Voy hacia la barra del restaurante. Un olor fuerte de aceite quemado me pega en la cara.
—Tener a una mierda como hombre…
—lo escucho murmurar. Me estiro por encima de la barra y llego a agarrar un teléfono celular. Pero se me habrá acercado silenciosamente porque cuando quiero marcar el número me arranca el teléfono de la mano. Está a dos dedos de mí, entrecierra los ojos y muestra los dientes levemente.
—Te tendrían que moler bien a palos —gruñe.
Sebastián me tira del pelo.
—Llama y listo —digo, cansado.
Anne pega un bramido inmotivado. Estiro el brazo hacia el teléfono e intento arrebatarlo de su mano.
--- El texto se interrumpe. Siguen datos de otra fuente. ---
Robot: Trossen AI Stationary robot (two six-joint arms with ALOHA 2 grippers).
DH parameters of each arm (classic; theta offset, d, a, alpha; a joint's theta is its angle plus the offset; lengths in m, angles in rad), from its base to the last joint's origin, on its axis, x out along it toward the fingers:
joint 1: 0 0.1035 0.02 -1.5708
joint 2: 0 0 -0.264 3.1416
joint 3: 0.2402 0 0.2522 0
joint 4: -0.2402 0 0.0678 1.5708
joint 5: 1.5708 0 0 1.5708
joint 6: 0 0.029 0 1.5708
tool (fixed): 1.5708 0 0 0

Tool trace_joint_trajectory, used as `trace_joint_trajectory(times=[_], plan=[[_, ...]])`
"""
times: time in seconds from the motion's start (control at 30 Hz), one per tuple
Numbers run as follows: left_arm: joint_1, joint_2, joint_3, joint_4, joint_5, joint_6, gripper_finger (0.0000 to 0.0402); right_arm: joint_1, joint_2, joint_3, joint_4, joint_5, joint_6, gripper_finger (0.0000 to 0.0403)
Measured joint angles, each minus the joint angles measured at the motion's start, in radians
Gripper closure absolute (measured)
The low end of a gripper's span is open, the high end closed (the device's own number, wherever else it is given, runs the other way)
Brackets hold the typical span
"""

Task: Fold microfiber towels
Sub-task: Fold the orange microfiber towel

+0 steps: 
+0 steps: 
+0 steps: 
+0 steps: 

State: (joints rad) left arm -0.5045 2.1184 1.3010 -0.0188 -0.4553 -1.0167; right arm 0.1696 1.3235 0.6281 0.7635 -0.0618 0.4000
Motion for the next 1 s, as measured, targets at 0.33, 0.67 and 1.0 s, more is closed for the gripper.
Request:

Lo suelta, el teléfono va a parar al suelo y él pone una mano grande en mi hombro.
—Dame al chico y lárgate de aquí.
Pierdo el equilibrio y estoy por dejar caer a Sebastián. Debe de haberme empujado fuerte.
—¿Papá? —dice Sebastián.
Su voz es débil y condescendiente, tiene miedo. Me doy media vuelta y miro a Anne.
—¿Quién es ese hombre? —le pregunto. Me mira adusta.
—Es Sebastián —dice, y siento que el chico, que todavía está sentado sobre mis hombros, se sobresalta—. Haz como te dice. Lárgate de aquí.
Sebastián me toma la cabeza con sus manos, siento su aliento muy dentro del conducto auditivo, ardiente.
—Quiero ir a casa —susurra.
—Ven, Seba —dice Anne y se levanta—. Ven —se acerca con el brazo extendido—. Ven, y Sebastián te dará un helado, es por él que llevas tu nombre.
Su cara se contorsiona en una mueca absurda.
Él parecía más que nada un mono, parado ahí con su torso ancho y los brazos peludos. Dio un paso hacia delante y de repente me apuntó, amenazante, con un dedo corto y gordo. Retrocedí y entonces empecé a correr. No nos seguía. Cuando al poco rato me di vuelta, me parecía que estaba en el medio de la carretera y besaba a Anne profundamente, mientras le tiraba del pelo. Me parecía también que la escuché bramar casi como una vaca, quizá fuese él, no estoy seguro. Llegamos a la carretera principal. Sebastián estaba callado y tieso. Yo tampoco decía nada. Los pechos blancos de Tine y los pequeños pezones oscuros. El dedo gordo que apunta precisamente al lugar blando entre mis ojos. Estaba sudando mucho y me sobrecogí cuando escuché mi respiración pesada.
Casi estaba oscuro antes de que un auto nos recogiera. Sebastián estaba prácticamente a salvo. El medico lo chequeó y la enfermera intentó hacerlo reír. No dijo ni una palabra. Cerraron sus heridas con pegamento y nos mandaron a casa. Estabas sentada en la oscuridad junto a la ventana cuando a altas horas de la noche volvimos a la casa de campo. Ni siquiera habías ido a buscar al perro.